*What the exercise asks*. All lines from the entries below that contain the string "boundary" should be copied out.

Saved data entries:
►

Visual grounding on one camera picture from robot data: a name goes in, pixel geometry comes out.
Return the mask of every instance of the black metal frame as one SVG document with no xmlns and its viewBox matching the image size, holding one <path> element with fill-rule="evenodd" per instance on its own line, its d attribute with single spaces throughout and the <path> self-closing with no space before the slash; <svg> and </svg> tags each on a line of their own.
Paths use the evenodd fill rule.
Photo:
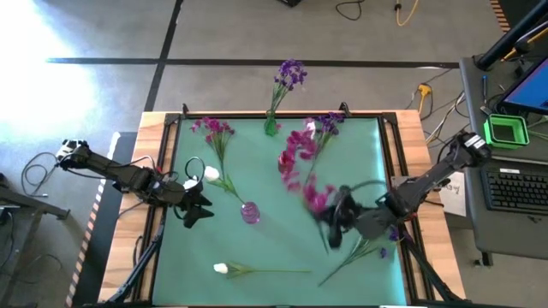
<svg viewBox="0 0 548 308">
<path fill-rule="evenodd" d="M 339 110 L 343 110 L 347 114 L 347 116 L 350 115 L 350 113 L 348 111 L 348 106 L 345 103 L 341 104 L 341 107 L 339 108 Z M 177 154 L 176 150 L 177 150 L 177 145 L 178 145 L 179 138 L 180 138 L 181 124 L 182 124 L 181 120 L 183 120 L 183 119 L 199 119 L 199 118 L 201 118 L 202 116 L 205 115 L 205 114 L 200 114 L 200 113 L 187 114 L 187 112 L 188 112 L 187 106 L 183 105 L 183 112 L 182 113 L 168 113 L 168 114 L 166 114 L 166 117 L 165 117 L 164 131 L 163 131 L 163 134 L 162 134 L 162 142 L 160 144 L 160 151 L 159 151 L 159 154 L 158 154 L 158 161 L 160 162 L 158 164 L 158 166 L 162 166 L 164 164 L 165 153 L 166 153 L 166 149 L 167 149 L 167 142 L 168 142 L 168 139 L 169 139 L 169 136 L 170 136 L 170 128 L 171 128 L 171 125 L 176 124 L 175 144 L 174 144 L 174 147 L 173 147 L 173 152 L 172 152 L 172 156 L 171 156 L 171 164 L 170 164 L 170 170 L 169 171 L 172 171 L 173 168 L 174 168 L 174 165 L 175 165 L 176 154 Z M 321 116 L 323 114 L 324 113 L 322 113 L 322 112 L 310 112 L 310 113 L 307 113 L 307 116 Z M 394 165 L 392 163 L 392 156 L 391 156 L 391 153 L 390 153 L 390 145 L 389 145 L 389 142 L 388 142 L 388 133 L 387 133 L 386 127 L 385 127 L 386 123 L 389 123 L 391 125 L 392 133 L 394 134 L 394 141 L 395 141 L 395 146 L 396 146 L 398 162 L 399 162 L 400 168 L 402 170 L 402 175 L 407 175 L 407 173 L 408 173 L 407 164 L 406 164 L 406 161 L 405 161 L 405 156 L 403 154 L 402 139 L 401 139 L 401 135 L 399 134 L 399 127 L 397 125 L 396 113 L 372 112 L 372 113 L 368 113 L 366 115 L 352 114 L 351 116 L 352 117 L 359 117 L 359 118 L 376 118 L 376 119 L 378 119 L 378 129 L 379 129 L 381 145 L 382 145 L 381 147 L 382 147 L 383 156 L 384 156 L 384 170 L 385 170 L 385 173 L 386 173 L 386 178 L 388 179 L 388 182 L 389 182 L 388 187 L 391 186 L 391 183 L 390 183 L 391 177 L 396 175 L 395 174 L 395 168 L 394 168 Z M 223 119 L 264 119 L 265 115 L 261 115 L 260 112 L 254 113 L 254 114 L 231 113 L 231 114 L 227 114 L 227 115 L 220 115 L 220 117 L 222 117 Z M 285 115 L 280 114 L 277 117 L 278 118 L 286 118 L 286 119 L 291 119 L 291 118 L 299 119 L 299 118 L 303 117 L 303 114 L 285 114 Z M 166 209 L 164 209 L 163 212 L 162 212 L 162 215 L 163 215 L 162 218 L 163 219 L 164 219 L 165 214 L 166 214 Z M 154 210 L 153 211 L 149 210 L 149 213 L 147 214 L 146 225 L 145 225 L 145 235 L 147 235 L 147 237 L 149 239 L 149 242 L 150 242 L 150 238 L 151 238 L 151 232 L 152 232 L 152 225 L 153 225 L 153 222 L 154 222 L 154 216 L 155 216 L 155 211 Z M 414 222 L 412 222 L 412 223 L 414 225 L 416 224 L 416 226 L 417 226 L 416 231 L 415 231 L 415 228 L 414 228 L 414 241 L 415 241 L 415 243 L 418 244 L 418 247 L 420 248 L 420 251 L 422 253 L 424 253 L 424 243 L 423 243 L 422 236 L 421 236 L 421 233 L 420 233 L 420 227 L 418 225 L 418 220 L 415 218 Z M 149 245 L 149 243 L 146 243 L 143 240 L 143 243 L 142 243 L 142 246 L 141 246 L 141 251 L 143 252 L 148 247 L 148 245 Z M 160 251 L 161 251 L 161 249 L 158 249 L 158 253 L 157 253 L 157 256 L 155 258 L 154 265 L 153 265 L 153 268 L 152 268 L 152 278 L 151 278 L 152 283 L 151 283 L 151 288 L 150 288 L 149 294 L 148 294 L 149 295 L 148 296 L 149 300 L 145 301 L 145 303 L 149 303 L 149 304 L 152 304 L 151 298 L 152 298 L 152 294 L 153 294 L 153 291 L 154 291 L 154 282 L 155 282 L 155 279 L 156 279 L 156 270 L 158 268 L 158 260 L 159 260 Z M 405 241 L 402 242 L 401 251 L 402 251 L 402 259 L 403 259 L 403 270 L 405 272 L 405 276 L 406 276 L 406 280 L 407 280 L 407 284 L 408 284 L 409 301 L 410 301 L 410 303 L 413 303 L 413 302 L 416 302 L 416 301 L 421 300 L 421 299 L 419 299 L 419 296 L 418 296 L 417 287 L 416 287 L 416 284 L 415 284 L 415 281 L 414 281 L 414 272 L 413 272 L 413 265 L 411 263 L 410 252 L 408 250 L 407 245 L 405 245 Z M 430 289 L 431 290 L 431 295 L 432 295 L 432 297 L 430 298 L 429 295 L 428 295 L 429 293 L 426 291 L 426 300 L 433 300 L 434 298 L 433 298 L 432 284 L 426 279 L 424 272 L 422 273 L 422 276 L 423 276 L 423 283 L 425 283 L 425 290 Z M 134 293 L 133 293 L 134 297 L 132 298 L 132 300 L 135 302 L 135 304 L 138 304 L 138 305 L 141 305 L 143 303 L 143 301 L 139 300 L 140 289 L 142 287 L 142 278 L 143 277 L 140 278 L 140 283 L 137 284 L 136 289 L 134 290 Z"/>
</svg>

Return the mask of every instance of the concrete floor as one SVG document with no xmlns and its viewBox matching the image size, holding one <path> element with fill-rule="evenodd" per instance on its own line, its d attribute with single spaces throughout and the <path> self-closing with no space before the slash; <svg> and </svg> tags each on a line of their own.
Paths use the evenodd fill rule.
<svg viewBox="0 0 548 308">
<path fill-rule="evenodd" d="M 456 62 L 484 52 L 501 35 L 488 0 L 423 0 L 405 27 L 395 23 L 392 3 L 368 1 L 352 22 L 337 14 L 333 0 L 303 0 L 288 9 L 275 0 L 186 0 L 170 58 L 230 58 Z M 155 65 L 45 64 L 47 57 L 158 58 L 175 0 L 18 1 L 0 4 L 0 26 L 8 30 L 0 112 L 0 170 L 20 189 L 25 163 L 40 151 L 57 151 L 66 138 L 86 139 L 106 153 L 114 132 L 135 131 Z M 404 2 L 404 11 L 411 4 Z M 355 14 L 356 8 L 343 8 Z M 265 110 L 272 67 L 167 66 L 154 110 Z M 416 86 L 442 72 L 423 68 L 309 68 L 309 80 L 281 109 L 401 109 Z M 459 71 L 434 80 L 435 106 L 462 90 Z M 436 127 L 445 109 L 424 121 Z M 468 120 L 451 116 L 448 138 Z M 439 147 L 431 149 L 435 157 Z M 57 171 L 41 191 L 47 202 L 72 210 L 58 222 L 46 217 L 33 250 L 63 263 L 44 264 L 29 275 L 55 283 L 18 287 L 15 303 L 35 300 L 60 307 L 69 288 L 84 227 L 98 182 Z M 545 306 L 546 261 L 495 256 L 491 269 L 474 268 L 479 256 L 470 230 L 451 229 L 468 297 L 487 304 Z"/>
</svg>

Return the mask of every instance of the wooden table frame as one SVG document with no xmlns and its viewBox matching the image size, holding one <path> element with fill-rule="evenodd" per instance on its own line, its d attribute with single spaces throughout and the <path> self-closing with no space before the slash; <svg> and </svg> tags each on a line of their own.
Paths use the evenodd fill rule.
<svg viewBox="0 0 548 308">
<path fill-rule="evenodd" d="M 325 114 L 329 110 L 315 111 L 278 111 L 280 116 L 303 117 L 312 114 Z M 387 162 L 389 176 L 398 175 L 422 175 L 431 167 L 430 157 L 420 125 L 420 118 L 414 110 L 386 110 L 386 111 L 352 111 L 358 116 L 382 116 L 384 125 L 379 125 L 383 138 L 383 151 Z M 171 170 L 176 154 L 177 140 L 179 139 L 181 116 L 200 117 L 258 117 L 264 116 L 258 111 L 236 111 L 236 112 L 188 112 L 165 113 L 146 112 L 143 113 L 137 140 L 134 148 L 133 159 L 150 155 L 165 172 Z M 431 193 L 428 197 L 432 201 L 439 202 L 437 193 Z M 124 195 L 120 211 L 126 210 L 137 203 L 138 200 L 133 194 Z M 116 225 L 113 241 L 110 248 L 110 255 L 104 273 L 103 284 L 99 300 L 106 300 L 112 296 L 123 284 L 133 268 L 132 254 L 135 239 L 143 234 L 144 240 L 140 251 L 148 245 L 153 231 L 158 227 L 163 209 L 152 207 L 139 207 L 122 216 Z M 413 235 L 418 247 L 426 253 L 428 261 L 438 272 L 442 280 L 456 295 L 465 298 L 460 273 L 456 264 L 455 254 L 449 236 L 449 230 L 445 222 L 443 208 L 432 204 L 423 204 L 418 212 L 418 220 L 408 223 L 408 230 Z M 432 292 L 432 286 L 423 278 L 418 264 L 405 247 L 400 246 L 400 258 L 402 269 L 405 275 L 405 286 L 407 289 L 407 301 L 414 299 L 440 299 L 437 292 Z M 154 258 L 146 267 L 142 283 L 136 288 L 130 299 L 151 300 L 154 285 L 154 274 L 157 260 Z M 71 306 L 70 295 L 67 298 L 67 306 Z"/>
</svg>

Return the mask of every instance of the green mat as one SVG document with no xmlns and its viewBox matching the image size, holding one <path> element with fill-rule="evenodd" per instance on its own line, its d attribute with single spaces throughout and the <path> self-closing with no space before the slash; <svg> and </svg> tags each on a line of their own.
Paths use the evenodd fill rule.
<svg viewBox="0 0 548 308">
<path fill-rule="evenodd" d="M 152 303 L 154 305 L 405 305 L 402 270 L 397 249 L 386 238 L 379 244 L 389 248 L 381 259 L 374 252 L 344 267 L 318 287 L 352 250 L 359 235 L 343 236 L 339 251 L 325 252 L 313 220 L 297 195 L 287 192 L 277 170 L 277 157 L 285 149 L 292 130 L 302 130 L 301 119 L 278 119 L 283 125 L 276 137 L 263 130 L 264 120 L 229 119 L 236 130 L 225 157 L 240 196 L 255 202 L 260 222 L 241 219 L 240 202 L 221 188 L 205 184 L 204 195 L 213 202 L 212 218 L 200 220 L 192 229 L 182 226 L 168 210 L 160 250 Z M 219 162 L 201 133 L 182 122 L 175 171 L 184 181 L 186 161 L 201 157 L 219 169 Z M 367 180 L 386 181 L 384 159 L 376 118 L 347 119 L 341 133 L 330 141 L 316 165 L 318 188 L 330 183 L 353 186 Z M 304 180 L 310 163 L 297 163 Z M 365 206 L 386 187 L 362 188 L 354 197 Z M 252 273 L 227 279 L 213 264 L 234 261 L 257 269 L 311 270 L 311 273 Z"/>
</svg>

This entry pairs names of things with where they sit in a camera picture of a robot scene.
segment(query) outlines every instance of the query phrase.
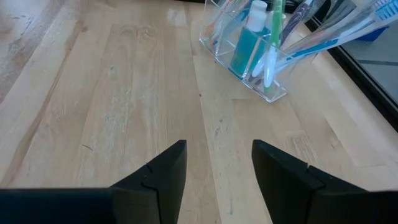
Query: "blue object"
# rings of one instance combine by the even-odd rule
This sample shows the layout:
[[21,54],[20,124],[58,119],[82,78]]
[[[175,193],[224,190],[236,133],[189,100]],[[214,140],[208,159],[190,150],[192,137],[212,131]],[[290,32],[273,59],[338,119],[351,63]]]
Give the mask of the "blue object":
[[255,50],[257,41],[259,41],[256,52],[254,53],[253,60],[248,69],[248,73],[251,73],[254,70],[257,62],[260,60],[262,55],[265,52],[266,42],[263,41],[260,37],[263,37],[270,33],[270,30],[264,28],[261,32],[254,33],[247,28],[243,27],[241,31],[241,35],[239,36],[238,44],[236,44],[236,48],[234,51],[234,55],[231,60],[231,71],[232,73],[242,80],[242,75],[245,73],[245,69],[248,66],[250,57]]
[[363,40],[363,41],[375,41],[386,29],[390,28],[389,26],[382,27],[380,29],[377,29],[370,34],[366,34],[357,40]]

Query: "white cap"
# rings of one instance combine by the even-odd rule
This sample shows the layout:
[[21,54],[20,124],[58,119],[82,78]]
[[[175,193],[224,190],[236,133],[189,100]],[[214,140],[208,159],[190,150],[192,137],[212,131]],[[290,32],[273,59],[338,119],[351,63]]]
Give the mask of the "white cap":
[[260,1],[260,0],[254,0],[252,3],[251,3],[251,6],[250,6],[250,11],[252,11],[252,10],[258,10],[258,11],[262,11],[262,12],[265,12],[266,10],[267,10],[267,3],[266,2],[263,2],[263,1]]
[[264,28],[264,23],[267,19],[267,15],[265,12],[253,10],[249,12],[248,23],[246,24],[246,28],[253,32],[260,32]]

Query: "wooden countertop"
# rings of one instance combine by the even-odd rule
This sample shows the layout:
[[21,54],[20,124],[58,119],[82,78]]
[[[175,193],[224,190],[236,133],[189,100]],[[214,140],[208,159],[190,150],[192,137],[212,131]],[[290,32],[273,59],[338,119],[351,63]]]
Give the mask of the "wooden countertop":
[[270,223],[253,139],[368,190],[398,187],[398,134],[328,53],[268,104],[199,44],[202,4],[106,2],[0,18],[0,187],[109,186],[179,139],[179,223]]

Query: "clear acrylic organizer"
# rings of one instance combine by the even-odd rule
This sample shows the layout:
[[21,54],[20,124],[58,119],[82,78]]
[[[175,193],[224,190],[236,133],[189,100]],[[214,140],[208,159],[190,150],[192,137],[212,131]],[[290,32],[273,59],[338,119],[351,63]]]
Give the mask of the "clear acrylic organizer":
[[[275,48],[275,46],[269,43],[270,34],[259,35],[246,29],[246,20],[240,21],[237,19],[237,11],[229,11],[228,7],[223,8],[224,4],[228,3],[227,1],[231,0],[206,0],[202,17],[203,26],[200,32],[200,42],[214,55],[215,59],[224,68],[228,69],[243,84],[255,91],[267,102],[272,103],[287,94],[286,86],[288,86],[292,70],[298,62],[290,63],[283,67],[283,69],[281,66],[277,67],[276,70],[278,72],[275,72],[271,86],[264,88],[264,73],[261,73],[257,77],[252,76],[252,71],[259,58],[263,55],[265,55],[265,58],[268,57],[268,54],[265,53],[271,47],[274,47],[277,52],[278,62],[286,59],[287,55],[281,49]],[[251,53],[246,55],[247,63],[244,63],[246,64],[244,67],[236,66],[236,54],[238,53],[235,51],[239,42],[239,36],[243,30],[257,36],[253,51],[250,51]]]

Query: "clear plastic container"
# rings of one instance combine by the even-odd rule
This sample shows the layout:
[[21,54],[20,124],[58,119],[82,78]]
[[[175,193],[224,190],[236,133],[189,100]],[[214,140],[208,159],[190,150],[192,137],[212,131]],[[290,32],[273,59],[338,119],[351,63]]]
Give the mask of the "clear plastic container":
[[[268,41],[269,32],[253,32],[246,27],[247,18],[242,19],[242,15],[248,15],[249,8],[236,9],[234,2],[238,1],[206,0],[200,42],[243,84],[272,103],[286,95],[289,77],[298,62],[291,63],[283,69],[276,68],[271,86],[264,88],[264,73],[253,77],[253,68],[263,55],[264,61],[268,61],[267,52],[275,46]],[[275,48],[275,51],[277,61],[287,57],[280,49]]]

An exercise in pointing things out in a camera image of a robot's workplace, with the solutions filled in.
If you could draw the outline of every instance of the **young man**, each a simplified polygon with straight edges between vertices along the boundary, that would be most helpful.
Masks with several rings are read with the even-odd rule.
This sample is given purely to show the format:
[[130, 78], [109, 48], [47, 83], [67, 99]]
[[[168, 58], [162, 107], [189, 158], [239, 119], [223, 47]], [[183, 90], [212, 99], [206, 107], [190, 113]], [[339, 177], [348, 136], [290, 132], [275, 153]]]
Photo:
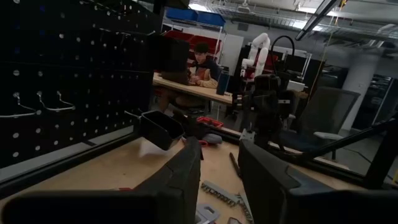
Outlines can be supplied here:
[[[212, 59], [206, 57], [208, 49], [207, 43], [196, 44], [194, 49], [196, 60], [190, 68], [190, 85], [217, 88], [219, 68]], [[164, 88], [159, 101], [159, 109], [161, 112], [166, 111], [169, 103], [173, 100], [176, 104], [186, 107], [200, 106], [205, 102], [199, 97]]]

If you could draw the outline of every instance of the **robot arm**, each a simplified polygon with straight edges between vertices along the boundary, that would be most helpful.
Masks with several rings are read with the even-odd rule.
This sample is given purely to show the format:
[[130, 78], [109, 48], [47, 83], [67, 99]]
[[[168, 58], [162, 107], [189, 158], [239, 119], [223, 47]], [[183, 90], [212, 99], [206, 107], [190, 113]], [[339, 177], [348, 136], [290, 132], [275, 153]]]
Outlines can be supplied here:
[[271, 41], [268, 38], [268, 34], [266, 34], [266, 33], [260, 34], [258, 37], [256, 37], [253, 40], [253, 42], [251, 44], [251, 49], [249, 52], [249, 58], [245, 58], [242, 60], [241, 76], [245, 75], [248, 65], [249, 66], [254, 65], [259, 48], [261, 48], [261, 51], [258, 56], [256, 71], [254, 73], [254, 76], [256, 77], [256, 76], [262, 74], [262, 70], [264, 69], [264, 65], [267, 60], [268, 49], [269, 49], [270, 44], [271, 44]]

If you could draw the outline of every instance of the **desk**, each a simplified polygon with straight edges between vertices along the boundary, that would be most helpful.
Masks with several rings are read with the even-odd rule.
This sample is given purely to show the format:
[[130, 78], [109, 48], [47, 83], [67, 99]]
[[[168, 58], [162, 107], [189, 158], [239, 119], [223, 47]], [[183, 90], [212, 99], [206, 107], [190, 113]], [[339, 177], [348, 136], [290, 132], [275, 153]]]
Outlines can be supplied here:
[[200, 86], [188, 86], [179, 84], [176, 82], [171, 82], [163, 79], [159, 76], [159, 73], [154, 73], [154, 84], [161, 85], [167, 88], [171, 88], [173, 90], [181, 91], [184, 93], [188, 93], [190, 95], [199, 96], [201, 98], [206, 98], [207, 100], [216, 101], [226, 105], [232, 105], [232, 94], [226, 93], [228, 95], [217, 95], [216, 89], [205, 88]]
[[[152, 154], [144, 154], [144, 150], [142, 149], [151, 148], [151, 144], [152, 143], [143, 138], [136, 139], [1, 200], [0, 208], [12, 197], [33, 190], [106, 190], [120, 187], [134, 188], [158, 171], [183, 147], [180, 141], [169, 151], [158, 150], [153, 151]], [[203, 148], [205, 160], [201, 161], [201, 182], [209, 180], [234, 194], [243, 192], [243, 184], [236, 175], [229, 159], [230, 152], [234, 154], [235, 158], [238, 158], [238, 149], [239, 147], [237, 145], [228, 142], [224, 142], [219, 146]], [[335, 189], [361, 189], [358, 186], [348, 184], [342, 180], [303, 167], [293, 167]], [[221, 213], [221, 216], [216, 221], [217, 223], [227, 223], [229, 217], [235, 217], [241, 223], [247, 223], [243, 210], [239, 205], [230, 208], [221, 200], [211, 194], [204, 193], [204, 191], [199, 188], [198, 203], [204, 202], [211, 204]]]

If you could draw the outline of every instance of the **pegboard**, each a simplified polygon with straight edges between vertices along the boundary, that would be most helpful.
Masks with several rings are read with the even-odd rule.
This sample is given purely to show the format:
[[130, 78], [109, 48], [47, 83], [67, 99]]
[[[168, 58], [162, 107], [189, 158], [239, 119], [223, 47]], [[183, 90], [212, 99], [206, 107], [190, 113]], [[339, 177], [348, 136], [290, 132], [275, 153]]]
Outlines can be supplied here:
[[7, 0], [1, 9], [0, 167], [134, 124], [159, 17], [132, 1]]

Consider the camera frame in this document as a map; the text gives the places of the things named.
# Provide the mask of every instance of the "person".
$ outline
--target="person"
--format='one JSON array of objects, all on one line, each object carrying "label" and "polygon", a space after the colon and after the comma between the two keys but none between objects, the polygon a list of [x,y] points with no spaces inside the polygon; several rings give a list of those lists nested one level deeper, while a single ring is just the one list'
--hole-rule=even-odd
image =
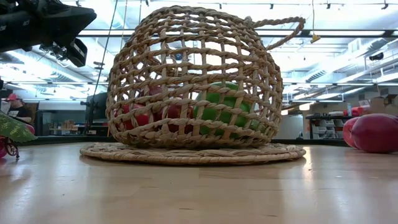
[{"label": "person", "polygon": [[22,100],[17,95],[11,93],[7,99],[10,102],[10,110],[8,115],[21,119],[25,122],[32,121],[32,112],[23,104]]}]

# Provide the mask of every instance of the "green fabric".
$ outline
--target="green fabric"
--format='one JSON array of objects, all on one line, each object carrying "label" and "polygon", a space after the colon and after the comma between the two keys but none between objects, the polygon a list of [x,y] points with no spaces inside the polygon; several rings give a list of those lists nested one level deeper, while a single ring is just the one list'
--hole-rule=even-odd
[{"label": "green fabric", "polygon": [[4,113],[0,113],[0,136],[8,137],[15,142],[27,142],[37,139],[26,127],[26,124]]}]

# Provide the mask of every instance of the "red ball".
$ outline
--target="red ball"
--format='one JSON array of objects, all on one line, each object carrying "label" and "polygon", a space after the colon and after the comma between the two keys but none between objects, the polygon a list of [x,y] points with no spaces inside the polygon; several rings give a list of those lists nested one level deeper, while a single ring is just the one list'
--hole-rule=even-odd
[{"label": "red ball", "polygon": [[352,129],[358,149],[372,153],[398,151],[398,117],[389,114],[368,114],[360,117]]},{"label": "red ball", "polygon": [[343,139],[347,143],[347,145],[353,147],[353,148],[358,148],[355,146],[354,139],[352,137],[352,130],[355,122],[359,119],[357,118],[351,118],[348,121],[345,122],[344,127],[343,127]]}]

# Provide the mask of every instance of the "basket handle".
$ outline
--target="basket handle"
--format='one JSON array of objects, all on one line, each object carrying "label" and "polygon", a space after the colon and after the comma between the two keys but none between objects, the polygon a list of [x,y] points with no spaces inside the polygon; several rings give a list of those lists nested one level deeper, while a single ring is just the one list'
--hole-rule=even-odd
[{"label": "basket handle", "polygon": [[262,27],[265,25],[272,25],[272,26],[276,26],[276,25],[281,25],[281,24],[286,24],[286,23],[291,23],[291,22],[298,22],[298,26],[296,27],[296,29],[293,30],[293,32],[290,35],[287,35],[286,37],[284,37],[283,39],[279,40],[278,42],[268,45],[266,47],[266,50],[272,50],[276,47],[281,46],[282,44],[286,43],[287,41],[289,41],[291,38],[293,38],[294,36],[296,36],[301,30],[304,29],[304,24],[305,24],[305,19],[302,17],[289,17],[289,18],[285,18],[285,19],[264,19],[262,21],[257,21],[257,22],[253,22],[251,20],[250,16],[247,16],[245,18],[245,23],[249,26],[254,28],[257,27]]}]

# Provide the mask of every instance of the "red cap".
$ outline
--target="red cap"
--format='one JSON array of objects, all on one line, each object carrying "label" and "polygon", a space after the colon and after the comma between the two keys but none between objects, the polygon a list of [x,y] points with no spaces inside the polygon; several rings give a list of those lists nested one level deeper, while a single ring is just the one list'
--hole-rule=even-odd
[{"label": "red cap", "polygon": [[11,93],[11,94],[8,96],[8,99],[7,99],[7,100],[8,100],[8,101],[14,101],[14,100],[16,100],[16,99],[18,99],[17,95]]}]

◄

*Answer box*.
If you could draw the outline of every instance of the **young man**, each a simplified polygon with straight edges between vertices along the boundary, that would be most helpful.
If you could draw the outline of every instance of the **robot arm**, each a simplified polygon with straight edges between vertices along the boundary, that would be most helpful.
If you could draw the outline of every instance of the **desk**, each a simplified polygon with straight edges between vertices along the boundary, that would be most helpful.
If you could draw the outline of every instance of the **pegboard**, each a simplified polygon with straight edges between vertices along the boundary, that would be most helpful.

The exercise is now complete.